However, conventional insulating materials such as polyvinyl chloride (PVC) and polyethylene (PE) used in cases where terminals are installed in power plugs, sheaths covering wires in wire cords, and tubes are themselves. There were problems such as not being able to generate gloss, not being thermally stable, and not being able to effectively suppress discoloration.

As shown in FIGS. 1 and 2, the metallic insulation composition according to an embodiment of the present invention is a body 11 in which terminals are installed in a power plug, a covering material 12 covering wires in a wire cord, and a hose 13 (conventional Unlike conventional insulating materials, it is used to generate gloss like metal, add thermal stability, and effectively suppress discoloration. Hereinafter, for convenience of description, it will be referred to as 'the present composition'.

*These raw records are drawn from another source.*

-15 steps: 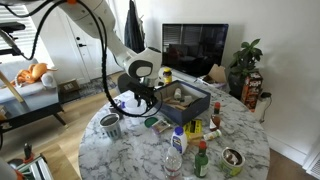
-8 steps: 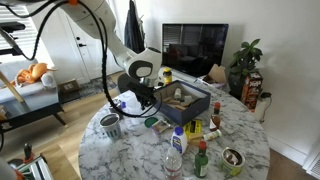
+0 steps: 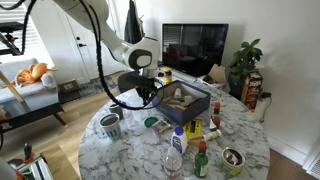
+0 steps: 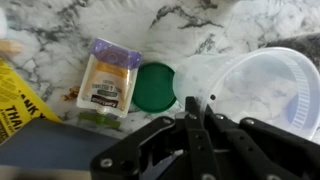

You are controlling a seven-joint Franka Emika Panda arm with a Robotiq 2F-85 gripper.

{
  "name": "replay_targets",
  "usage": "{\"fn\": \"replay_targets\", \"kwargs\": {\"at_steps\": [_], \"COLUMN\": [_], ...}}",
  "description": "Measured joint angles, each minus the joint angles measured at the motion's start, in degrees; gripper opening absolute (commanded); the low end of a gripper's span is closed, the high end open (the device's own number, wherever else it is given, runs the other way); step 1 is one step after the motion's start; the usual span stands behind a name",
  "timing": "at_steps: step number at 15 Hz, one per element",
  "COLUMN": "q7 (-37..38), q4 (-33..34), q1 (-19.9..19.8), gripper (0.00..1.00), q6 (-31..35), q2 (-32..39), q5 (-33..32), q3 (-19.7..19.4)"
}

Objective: Empty the larger plastic cup into the silver cup then stack them

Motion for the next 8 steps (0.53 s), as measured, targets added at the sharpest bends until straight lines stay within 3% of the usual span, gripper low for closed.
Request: {"fn": "replay_targets", "kwargs": {"at_steps": [8], "q7": [17.18], "q4": [-0.43], "q1": [5.14], "gripper": [0.01], "q6": [-23.95], "q2": [-17.87], "q5": [-24.44], "q3": [-0.76]}}
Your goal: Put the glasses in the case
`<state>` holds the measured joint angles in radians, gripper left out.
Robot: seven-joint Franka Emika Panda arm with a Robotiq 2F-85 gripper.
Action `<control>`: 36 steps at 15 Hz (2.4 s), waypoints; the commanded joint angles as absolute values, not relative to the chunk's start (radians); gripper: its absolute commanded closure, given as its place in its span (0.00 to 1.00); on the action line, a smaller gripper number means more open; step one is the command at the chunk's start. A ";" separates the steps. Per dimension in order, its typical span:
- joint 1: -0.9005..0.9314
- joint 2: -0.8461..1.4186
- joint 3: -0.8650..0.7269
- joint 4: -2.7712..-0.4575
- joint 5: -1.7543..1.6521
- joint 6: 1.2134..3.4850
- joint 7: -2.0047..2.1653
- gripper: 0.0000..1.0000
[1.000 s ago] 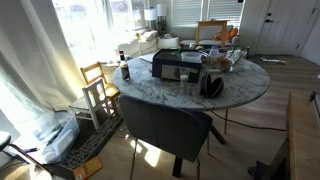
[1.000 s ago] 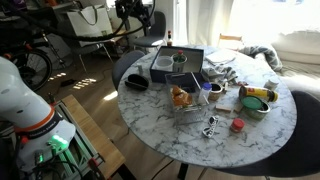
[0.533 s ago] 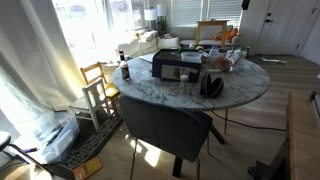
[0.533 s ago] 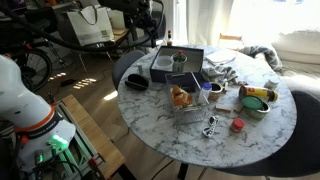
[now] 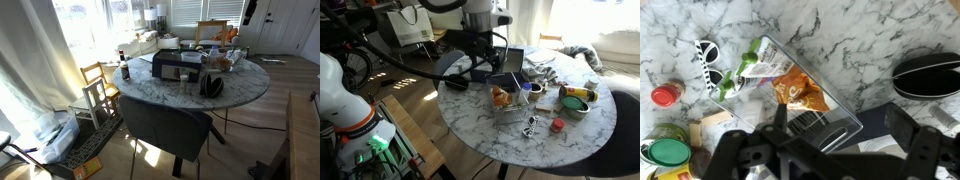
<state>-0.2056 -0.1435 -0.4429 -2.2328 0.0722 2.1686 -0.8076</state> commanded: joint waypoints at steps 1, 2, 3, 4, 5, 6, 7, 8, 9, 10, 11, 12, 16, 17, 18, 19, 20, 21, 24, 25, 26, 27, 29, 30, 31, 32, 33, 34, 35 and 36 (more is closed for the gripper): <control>-0.257 -0.024 -0.471 -2.180 0.222 2.246 -0.966 0.00; -0.272 0.000 -0.472 -2.166 0.268 2.264 -1.002 0.00; -0.291 0.028 -0.471 -2.145 0.306 2.270 -1.034 0.00; -0.309 0.054 -0.468 -2.122 0.342 2.266 -1.057 0.00; -0.329 0.077 -0.462 -2.097 0.376 2.254 -1.074 0.00; -0.327 0.005 -0.437 -2.159 0.301 2.260 -1.010 0.00; -0.338 0.020 -0.434 -2.146 0.309 2.260 -1.018 0.00; -0.341 0.021 -0.430 -2.146 0.309 2.260 -1.018 0.00; -0.341 0.020 -0.427 -2.146 0.309 2.260 -1.017 0.00; -0.340 0.017 -0.424 -2.146 0.309 2.260 -1.016 0.00; -0.339 0.016 -0.421 -2.146 0.309 2.260 -1.014 0.00; -0.339 0.016 -0.420 -2.146 0.309 2.260 -1.014 0.00; -0.340 0.016 -0.420 -2.146 0.309 2.260 -1.014 0.00; -0.340 0.016 -0.420 -2.146 0.309 2.260 -1.014 0.00; -0.345 0.050 -0.424 -2.121 0.314 2.248 -1.015 0.00; -0.352 0.076 -0.427 -2.104 0.334 2.253 -1.034 0.00; -0.366 0.111 -0.433 -2.081 0.352 2.252 -1.062 0.00; -0.380 0.134 -0.434 -2.064 0.364 2.242 -1.092 0.00; -0.444 0.228 -0.427 -2.000 0.384 2.240 -1.171 0.00; -0.466 0.257 -0.420 -1.979 0.386 2.241 -1.192 0.00; -0.490 0.287 -0.413 -1.956 0.388 2.241 -1.214 0.00; -0.512 0.316 -0.405 -1.934 0.388 2.244 -1.230 0.00; -0.557 0.378 -0.386 -1.884 0.384 2.251 -1.261 0.00; -0.575 0.404 -0.376 -1.864 0.375 2.261 -1.266 0.00; -0.594 0.432 -0.364 -1.841 0.372 2.259 -1.280 0.00; -0.612 0.457 -0.352 -1.820 0.363 2.265 -1.287 0.00; -0.631 0.481 -0.338 -1.799 0.358 2.266 -1.292 0.00; -0.650 0.503 -0.323 -1.778 0.356 2.263 -1.297 0.00; -0.665 0.521 -0.309 -1.762 0.351 2.267 -1.299 0.00; -0.678 0.542 -0.294 -1.745 0.350 2.271 -1.293 0.00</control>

The present composition (metallic insulation composition according to an embodiment of the present invention) includes 100 parts by weight of a main material including polyvinyl chloride (PVC).

Polyvinyl chloride is a polymer with the third largest production after polyethylene and polypropylene, and is a polymer of vinyl chloride in which one hydrogen atom in ethylene is substituted with chlorine. Also called vinyl or PVC.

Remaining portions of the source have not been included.